(Source data)

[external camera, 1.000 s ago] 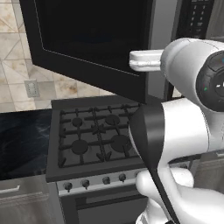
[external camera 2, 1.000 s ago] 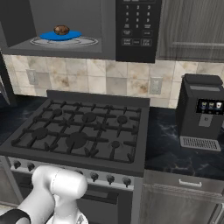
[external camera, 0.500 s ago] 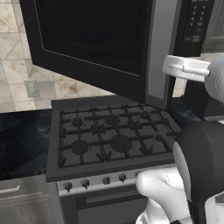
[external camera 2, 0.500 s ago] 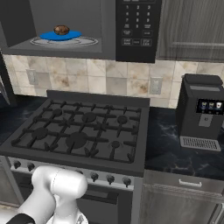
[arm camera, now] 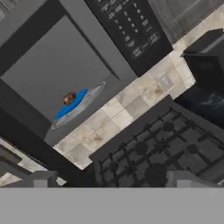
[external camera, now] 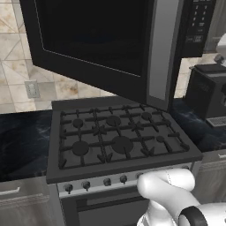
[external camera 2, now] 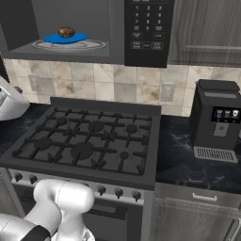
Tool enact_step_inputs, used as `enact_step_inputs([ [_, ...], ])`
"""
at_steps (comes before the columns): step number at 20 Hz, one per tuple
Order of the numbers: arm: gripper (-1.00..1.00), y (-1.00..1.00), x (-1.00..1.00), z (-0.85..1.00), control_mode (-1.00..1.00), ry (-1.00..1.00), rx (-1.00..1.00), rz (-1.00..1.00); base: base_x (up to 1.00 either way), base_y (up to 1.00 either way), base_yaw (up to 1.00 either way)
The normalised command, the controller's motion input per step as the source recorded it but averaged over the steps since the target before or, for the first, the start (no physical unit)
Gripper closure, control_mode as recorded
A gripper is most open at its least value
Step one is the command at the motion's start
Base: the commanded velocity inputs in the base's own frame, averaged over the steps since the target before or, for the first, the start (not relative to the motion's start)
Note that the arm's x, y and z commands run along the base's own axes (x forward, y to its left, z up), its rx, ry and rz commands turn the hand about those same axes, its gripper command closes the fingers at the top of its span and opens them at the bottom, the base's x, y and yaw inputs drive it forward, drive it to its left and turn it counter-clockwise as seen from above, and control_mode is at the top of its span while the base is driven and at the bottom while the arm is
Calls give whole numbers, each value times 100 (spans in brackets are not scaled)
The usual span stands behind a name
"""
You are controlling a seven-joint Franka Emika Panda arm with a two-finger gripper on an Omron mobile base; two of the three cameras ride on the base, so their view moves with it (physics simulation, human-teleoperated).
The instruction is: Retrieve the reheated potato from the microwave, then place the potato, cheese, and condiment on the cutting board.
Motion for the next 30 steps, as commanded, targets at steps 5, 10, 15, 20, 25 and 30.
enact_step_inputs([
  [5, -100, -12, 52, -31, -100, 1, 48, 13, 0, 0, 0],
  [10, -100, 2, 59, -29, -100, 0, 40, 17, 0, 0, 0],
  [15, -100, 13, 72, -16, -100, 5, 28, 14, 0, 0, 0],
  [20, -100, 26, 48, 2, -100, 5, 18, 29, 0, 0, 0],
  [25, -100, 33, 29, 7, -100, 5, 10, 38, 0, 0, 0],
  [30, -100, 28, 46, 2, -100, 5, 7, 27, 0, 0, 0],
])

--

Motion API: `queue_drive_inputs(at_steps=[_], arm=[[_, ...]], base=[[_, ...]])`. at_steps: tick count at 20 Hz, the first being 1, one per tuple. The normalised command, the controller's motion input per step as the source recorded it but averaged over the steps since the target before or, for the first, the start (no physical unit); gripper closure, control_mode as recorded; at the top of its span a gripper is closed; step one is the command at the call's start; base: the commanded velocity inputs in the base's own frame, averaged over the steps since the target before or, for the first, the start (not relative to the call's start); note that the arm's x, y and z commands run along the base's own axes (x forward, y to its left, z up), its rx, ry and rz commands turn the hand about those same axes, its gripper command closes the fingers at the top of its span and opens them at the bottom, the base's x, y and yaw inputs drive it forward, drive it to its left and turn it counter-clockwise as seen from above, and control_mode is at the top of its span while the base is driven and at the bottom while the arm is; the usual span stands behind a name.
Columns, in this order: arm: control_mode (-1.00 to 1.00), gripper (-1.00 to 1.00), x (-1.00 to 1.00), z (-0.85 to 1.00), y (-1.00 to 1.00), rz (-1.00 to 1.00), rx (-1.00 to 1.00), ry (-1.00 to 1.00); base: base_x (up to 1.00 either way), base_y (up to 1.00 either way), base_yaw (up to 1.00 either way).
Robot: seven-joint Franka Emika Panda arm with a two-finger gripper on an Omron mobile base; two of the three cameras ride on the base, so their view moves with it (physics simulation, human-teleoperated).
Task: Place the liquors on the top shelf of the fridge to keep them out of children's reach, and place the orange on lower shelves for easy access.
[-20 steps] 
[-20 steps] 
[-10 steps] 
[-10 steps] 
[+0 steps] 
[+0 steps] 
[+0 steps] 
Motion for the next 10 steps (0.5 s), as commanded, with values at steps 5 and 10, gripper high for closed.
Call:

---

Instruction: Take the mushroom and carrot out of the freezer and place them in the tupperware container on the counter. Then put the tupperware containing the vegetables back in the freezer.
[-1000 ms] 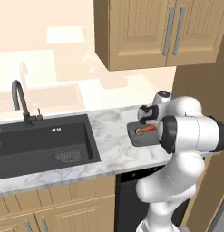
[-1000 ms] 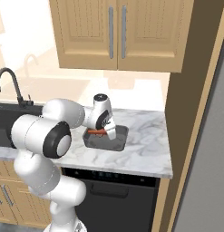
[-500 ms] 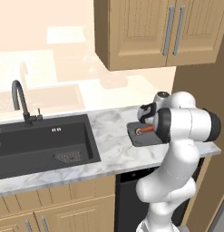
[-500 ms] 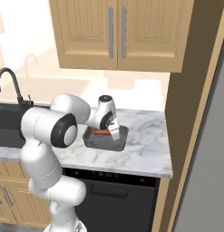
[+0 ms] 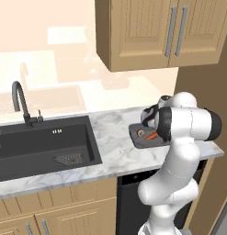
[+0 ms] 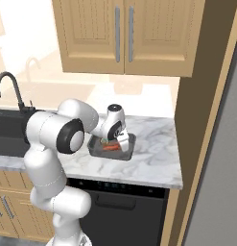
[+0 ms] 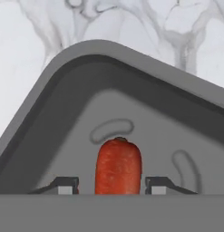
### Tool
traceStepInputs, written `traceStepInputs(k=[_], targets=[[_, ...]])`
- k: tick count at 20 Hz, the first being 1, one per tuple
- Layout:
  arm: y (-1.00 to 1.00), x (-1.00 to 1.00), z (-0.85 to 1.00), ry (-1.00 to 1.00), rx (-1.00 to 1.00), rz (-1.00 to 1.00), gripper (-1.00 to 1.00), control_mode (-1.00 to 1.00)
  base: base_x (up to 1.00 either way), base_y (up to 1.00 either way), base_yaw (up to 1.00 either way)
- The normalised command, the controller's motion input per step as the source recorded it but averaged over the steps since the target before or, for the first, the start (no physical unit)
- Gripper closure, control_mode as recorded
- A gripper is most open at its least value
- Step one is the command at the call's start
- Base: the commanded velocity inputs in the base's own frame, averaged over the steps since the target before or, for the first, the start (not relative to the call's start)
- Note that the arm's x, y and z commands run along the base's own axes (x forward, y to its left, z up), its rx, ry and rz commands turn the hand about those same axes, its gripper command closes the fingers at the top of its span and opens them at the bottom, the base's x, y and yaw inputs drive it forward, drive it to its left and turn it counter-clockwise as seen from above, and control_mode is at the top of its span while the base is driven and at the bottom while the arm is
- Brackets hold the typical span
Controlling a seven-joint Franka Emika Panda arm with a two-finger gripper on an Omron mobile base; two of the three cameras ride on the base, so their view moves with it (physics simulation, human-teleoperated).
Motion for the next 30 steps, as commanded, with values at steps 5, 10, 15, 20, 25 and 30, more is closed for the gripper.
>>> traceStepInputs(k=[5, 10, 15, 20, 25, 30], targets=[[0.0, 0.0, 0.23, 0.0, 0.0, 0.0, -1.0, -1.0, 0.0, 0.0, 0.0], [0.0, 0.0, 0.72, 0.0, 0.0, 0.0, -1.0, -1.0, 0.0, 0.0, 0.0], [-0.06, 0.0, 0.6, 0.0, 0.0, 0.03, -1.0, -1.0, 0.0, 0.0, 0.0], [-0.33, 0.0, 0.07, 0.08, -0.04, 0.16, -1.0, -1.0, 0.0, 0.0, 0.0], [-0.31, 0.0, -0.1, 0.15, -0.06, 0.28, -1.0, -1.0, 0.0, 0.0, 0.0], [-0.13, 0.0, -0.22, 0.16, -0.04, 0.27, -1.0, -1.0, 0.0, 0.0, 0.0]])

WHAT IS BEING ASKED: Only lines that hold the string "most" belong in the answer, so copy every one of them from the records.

TASK RESULT:
A gripper is most open at its least value
- A gripper is most open at its least value

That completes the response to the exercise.